Microsoft UFO (UI-Focused Agent) is an open-source AI-powered agent framework designed to automate and orchestrate tasks within the Windows desktop environment. It enables users to control and navigate multiple Windows applications seamlessly using natural language commands. The system employs a multi-agent architecture where the HostAgent coordinates task goals and AppAgents operate individual apps by choosing appropriate GUI or system API actions, making it possible to automate complex workflows across diverse software. UFO aims to fundamentally improve how users interact with Windows by reducing reliance on traditional user interfaces.

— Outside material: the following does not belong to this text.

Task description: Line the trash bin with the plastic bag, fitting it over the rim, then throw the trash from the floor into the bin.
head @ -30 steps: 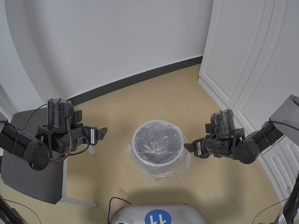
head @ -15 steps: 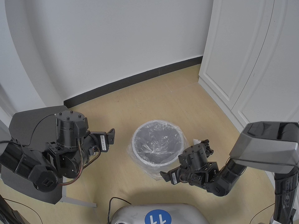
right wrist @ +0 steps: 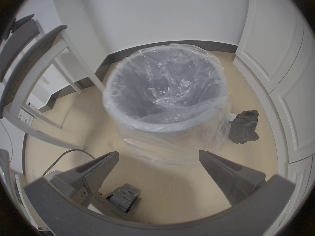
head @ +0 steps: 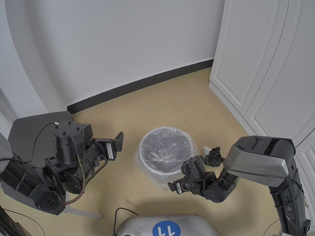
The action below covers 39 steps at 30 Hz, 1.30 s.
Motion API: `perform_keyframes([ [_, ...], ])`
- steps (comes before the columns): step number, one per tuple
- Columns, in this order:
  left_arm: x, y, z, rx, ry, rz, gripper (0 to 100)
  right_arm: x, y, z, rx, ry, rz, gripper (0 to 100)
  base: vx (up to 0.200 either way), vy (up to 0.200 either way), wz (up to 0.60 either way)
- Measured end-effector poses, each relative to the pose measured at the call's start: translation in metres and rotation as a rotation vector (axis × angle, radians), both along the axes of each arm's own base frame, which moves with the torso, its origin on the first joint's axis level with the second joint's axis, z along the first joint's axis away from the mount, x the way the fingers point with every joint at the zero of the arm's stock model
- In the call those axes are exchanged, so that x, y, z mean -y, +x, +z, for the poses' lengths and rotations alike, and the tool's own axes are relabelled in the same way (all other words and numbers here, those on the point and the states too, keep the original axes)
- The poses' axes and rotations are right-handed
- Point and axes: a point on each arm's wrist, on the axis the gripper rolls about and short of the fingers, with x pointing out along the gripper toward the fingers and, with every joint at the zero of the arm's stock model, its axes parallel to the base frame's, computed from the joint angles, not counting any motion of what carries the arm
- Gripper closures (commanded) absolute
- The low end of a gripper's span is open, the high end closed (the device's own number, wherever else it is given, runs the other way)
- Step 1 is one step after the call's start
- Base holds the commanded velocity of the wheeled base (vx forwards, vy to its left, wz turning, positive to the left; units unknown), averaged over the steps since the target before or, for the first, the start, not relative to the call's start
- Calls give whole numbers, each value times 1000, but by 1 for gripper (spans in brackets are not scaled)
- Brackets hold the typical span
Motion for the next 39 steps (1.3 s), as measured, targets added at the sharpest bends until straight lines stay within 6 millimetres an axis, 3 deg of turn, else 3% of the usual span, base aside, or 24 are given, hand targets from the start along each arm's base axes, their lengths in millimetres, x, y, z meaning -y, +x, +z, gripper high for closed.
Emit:
perform_keyframes([
  [6,-2,-4,4,20,8,-5,0,7,23,-5,-71,-47,-42,0,0,0,0],
  [14,-4,-6,8,37,8,-4,0,2,51,1,-114,-74,-40,0,0,0,0],
  [30,-6,-11,18,69,16,-10,0,-6,62,0,0,-348,165,0,0,0,0],
  [39,-7,-12,19,75,18,-10,0,6,87,5,61,-397,181,0,0,0,0],
])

The latest version, UFO², introduces the AgentOS concept, allowing integration of multiple agents for advanced task management in a secure, efficient way.
Key Features
Deep integration with Windows OS combining UI Automation (UIA), Win32, and WinCOM for precise control detection and native command execution.
Hybrid action execution that prefers native APIs for speed and robustness, but falls back to GUI clicks and keystrokes when needed.

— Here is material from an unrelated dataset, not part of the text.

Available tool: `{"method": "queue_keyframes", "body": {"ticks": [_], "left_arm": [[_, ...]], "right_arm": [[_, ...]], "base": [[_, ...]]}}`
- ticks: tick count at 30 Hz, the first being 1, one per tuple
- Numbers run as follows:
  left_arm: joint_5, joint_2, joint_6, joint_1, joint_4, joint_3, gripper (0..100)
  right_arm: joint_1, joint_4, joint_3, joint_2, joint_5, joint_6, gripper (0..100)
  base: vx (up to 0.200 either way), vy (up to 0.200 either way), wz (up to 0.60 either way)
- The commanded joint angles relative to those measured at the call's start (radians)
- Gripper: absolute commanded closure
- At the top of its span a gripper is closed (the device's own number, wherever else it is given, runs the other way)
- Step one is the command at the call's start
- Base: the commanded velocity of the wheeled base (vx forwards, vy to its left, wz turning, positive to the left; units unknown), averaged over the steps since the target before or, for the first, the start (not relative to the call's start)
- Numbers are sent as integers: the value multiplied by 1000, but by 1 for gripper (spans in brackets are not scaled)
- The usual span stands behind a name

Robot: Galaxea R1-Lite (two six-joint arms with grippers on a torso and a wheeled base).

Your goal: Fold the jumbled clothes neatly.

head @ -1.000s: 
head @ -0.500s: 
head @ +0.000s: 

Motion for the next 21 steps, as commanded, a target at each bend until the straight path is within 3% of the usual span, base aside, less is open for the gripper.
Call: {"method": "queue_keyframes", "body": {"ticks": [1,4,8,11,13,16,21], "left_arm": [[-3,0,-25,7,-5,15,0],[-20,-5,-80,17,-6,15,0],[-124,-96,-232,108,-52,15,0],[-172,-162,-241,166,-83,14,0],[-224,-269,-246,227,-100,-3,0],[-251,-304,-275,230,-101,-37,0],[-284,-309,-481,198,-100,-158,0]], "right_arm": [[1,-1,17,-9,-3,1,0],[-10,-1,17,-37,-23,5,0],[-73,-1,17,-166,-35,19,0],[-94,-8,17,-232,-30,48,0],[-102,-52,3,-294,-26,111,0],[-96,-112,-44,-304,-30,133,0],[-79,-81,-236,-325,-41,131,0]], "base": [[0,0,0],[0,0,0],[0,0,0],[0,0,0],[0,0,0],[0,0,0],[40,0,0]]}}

Speculative Multi-Action capability bundles predicted steps into one AI call, reducing latency and up to 51% fewer LLM queries.
Continuous Knowledge Substrate uses retrieval-augmented generation (RAG) by mixing documents, search results, user demos, and execution traces to improve agent learning over time.
Use Cases
Automate repetitive and multi-application Windows tasks such as file management, email composition, and data entry.
Seamlessly control and switch between different applications like Outlook, PowerPoint, File Explorer, and more via natural language.
Enable enhanced desktop productivity with AI agents that can handle complex workflows beyond simple UI automation.
Technical Specifications
Written in 100% Python, compatible with Windows 10 and later versions; requires Python 3.10+ for installation and operation.
Incorporates multiple agents including HostAgent (task coordination) and AppAgents (application-specific control with ReAct loops and multimodal perception).
Supports sandboxed execution with a Picture-in-Picture virtual desktop (coming soon) to isolate automation and keep the main workspace free and secure.